__Given material__:

——

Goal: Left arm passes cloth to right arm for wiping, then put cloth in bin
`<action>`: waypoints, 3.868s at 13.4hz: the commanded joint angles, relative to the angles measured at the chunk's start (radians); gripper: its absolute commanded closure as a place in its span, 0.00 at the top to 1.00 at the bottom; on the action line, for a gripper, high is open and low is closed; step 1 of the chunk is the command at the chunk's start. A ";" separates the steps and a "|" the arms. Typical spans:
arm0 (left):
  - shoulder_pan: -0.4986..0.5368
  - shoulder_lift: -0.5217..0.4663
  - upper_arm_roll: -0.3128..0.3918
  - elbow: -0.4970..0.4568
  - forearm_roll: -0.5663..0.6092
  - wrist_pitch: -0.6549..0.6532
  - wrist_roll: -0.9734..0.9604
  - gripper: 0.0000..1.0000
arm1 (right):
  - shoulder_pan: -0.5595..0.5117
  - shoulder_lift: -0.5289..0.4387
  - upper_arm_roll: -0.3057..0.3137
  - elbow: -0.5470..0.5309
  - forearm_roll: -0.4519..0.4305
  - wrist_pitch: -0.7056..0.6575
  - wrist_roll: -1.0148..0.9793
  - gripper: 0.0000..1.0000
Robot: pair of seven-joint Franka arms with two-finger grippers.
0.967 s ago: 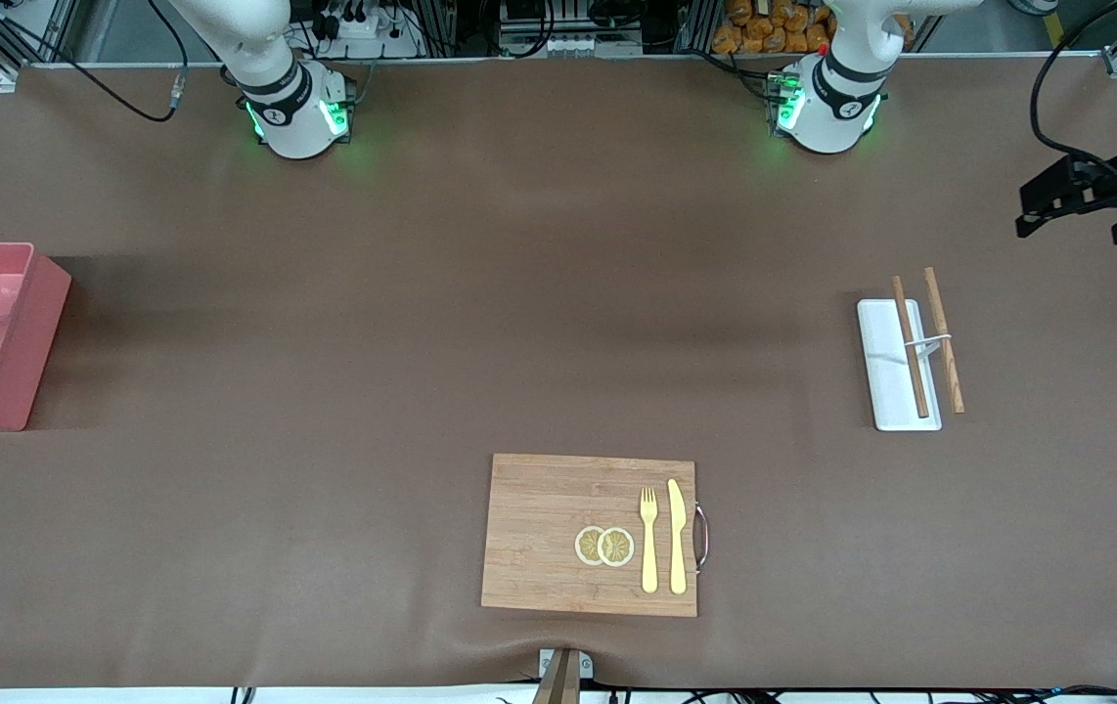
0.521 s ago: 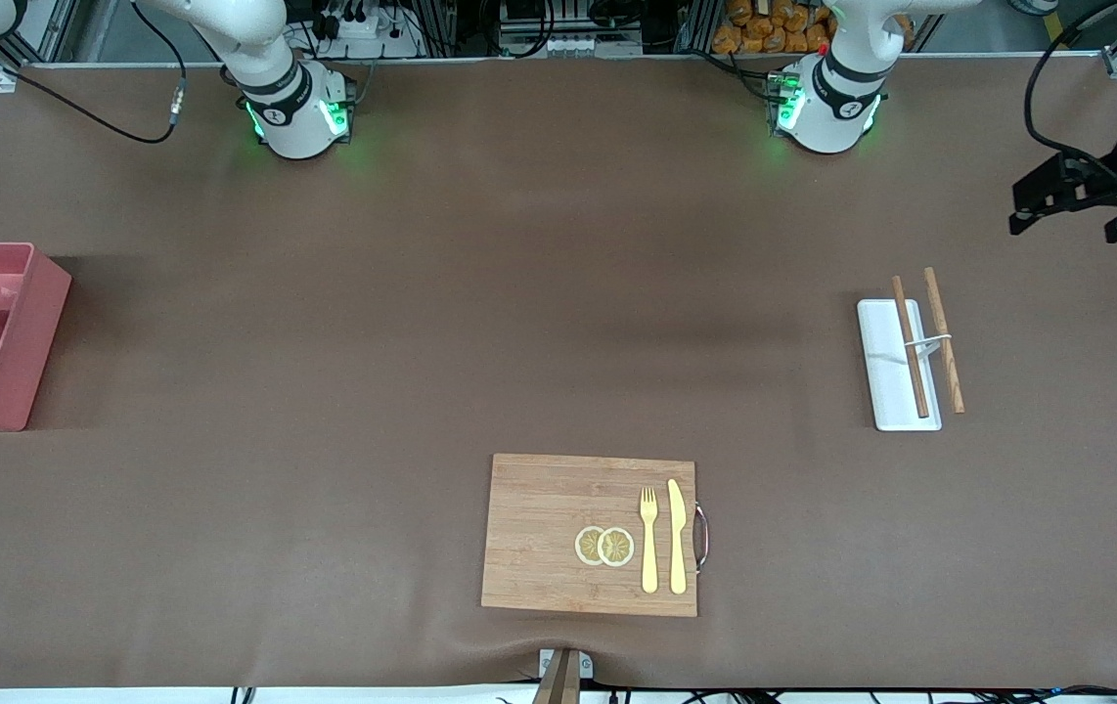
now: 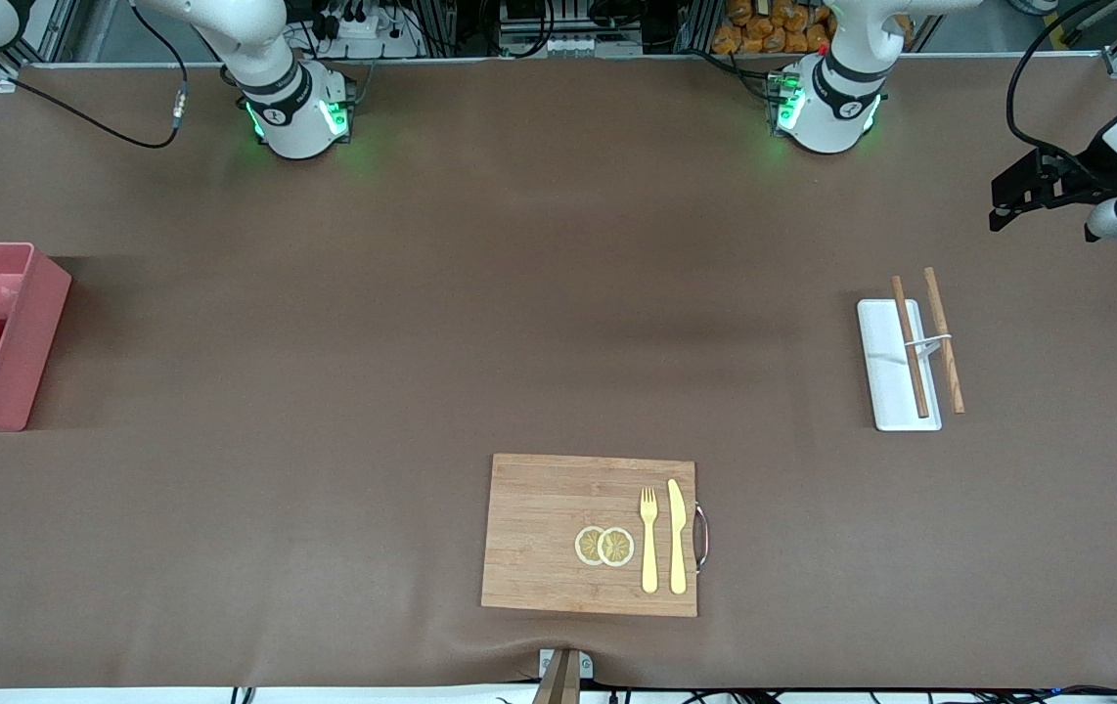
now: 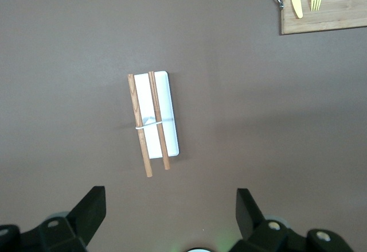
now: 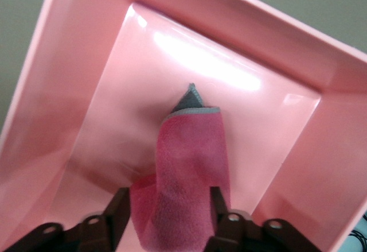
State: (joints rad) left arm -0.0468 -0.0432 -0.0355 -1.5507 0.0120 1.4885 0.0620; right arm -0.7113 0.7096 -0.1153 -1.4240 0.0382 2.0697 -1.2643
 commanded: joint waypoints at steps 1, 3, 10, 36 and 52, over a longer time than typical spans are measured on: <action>0.002 -0.009 -0.013 0.006 -0.014 -0.017 0.002 1.00 | 0.001 -0.013 0.012 0.057 0.017 -0.107 -0.010 1.00; -0.005 -0.004 -0.015 0.017 -0.043 -0.013 0.001 1.00 | 0.039 -0.036 0.013 0.103 0.016 -0.196 0.003 1.00; -0.001 0.022 -0.012 0.040 -0.049 -0.005 -0.016 1.00 | 0.254 -0.211 0.003 0.146 -0.014 -0.474 0.331 1.00; 0.016 0.049 -0.006 0.053 -0.047 0.007 -0.001 1.00 | 0.632 -0.817 0.016 -0.199 0.023 -0.605 1.344 1.00; 0.015 0.051 -0.009 0.054 -0.047 0.007 0.002 1.00 | 0.711 -0.776 0.017 -0.150 0.011 -0.562 1.390 1.00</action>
State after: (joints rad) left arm -0.0348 0.0005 -0.0414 -1.5169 -0.0324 1.4978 0.0584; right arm -0.0086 -0.0683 -0.0923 -1.5866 0.0547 1.5145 0.1097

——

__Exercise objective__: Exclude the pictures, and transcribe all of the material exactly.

__Written answer__:
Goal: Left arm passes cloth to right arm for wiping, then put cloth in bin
`<action>`: waypoints, 3.868s at 13.4hz: the commanded joint angles, relative to the angles measured at the chunk's start (radians); gripper: its absolute commanded closure as a place in its span, 0.00 at the top to 1.00 at the bottom; on the action line, for a gripper, high is open and low is closed; step 1 of the chunk is the command at the chunk's start. A ";" separates the steps and a "|" the arms. Typical spans:
arm0 (left):
  - shoulder_pan: -0.4986..0.5368
  - shoulder_lift: -0.5217..0.4663
  - upper_arm_roll: -0.3128..0.3918
  - elbow: -0.4970..0.4568
  - forearm_roll: -0.5663..0.6092
  - wrist_pitch: -0.6549..0.6532
  - wrist_roll: -0.9734..0.9604
  - gripper: 0.0000..1.0000
arm1 (right):
  - shoulder_pan: -0.5595..0.5117
  - shoulder_lift: -0.5289..0.4387
  - upper_arm_roll: -0.3057..0.3137
  - elbow: -0.5470..0.5309
  - forearm_roll: -0.4519..0.4305
  - wrist_pitch: -0.7056..0.6575
  - wrist_roll: -1.0148..0.9793
  - gripper: 0.0000..1.0000
Robot: pair of seven-joint Franka arms with two-finger grippers.
0.967 s ago: 
0.521 s ago: 
now: 
now: 
now: 
State: (joints rad) left arm -0.0468 -0.0432 -0.0355 -1.5507 0.0120 1.4885 0.0620; right arm -0.7113 0.7096 -0.1153 -1.4240 0.0382 2.0697 -1.2643
 commanded: joint waypoints at steps 1, 3, 10, 36 and 52, over a longer time than typical spans are measured on: <action>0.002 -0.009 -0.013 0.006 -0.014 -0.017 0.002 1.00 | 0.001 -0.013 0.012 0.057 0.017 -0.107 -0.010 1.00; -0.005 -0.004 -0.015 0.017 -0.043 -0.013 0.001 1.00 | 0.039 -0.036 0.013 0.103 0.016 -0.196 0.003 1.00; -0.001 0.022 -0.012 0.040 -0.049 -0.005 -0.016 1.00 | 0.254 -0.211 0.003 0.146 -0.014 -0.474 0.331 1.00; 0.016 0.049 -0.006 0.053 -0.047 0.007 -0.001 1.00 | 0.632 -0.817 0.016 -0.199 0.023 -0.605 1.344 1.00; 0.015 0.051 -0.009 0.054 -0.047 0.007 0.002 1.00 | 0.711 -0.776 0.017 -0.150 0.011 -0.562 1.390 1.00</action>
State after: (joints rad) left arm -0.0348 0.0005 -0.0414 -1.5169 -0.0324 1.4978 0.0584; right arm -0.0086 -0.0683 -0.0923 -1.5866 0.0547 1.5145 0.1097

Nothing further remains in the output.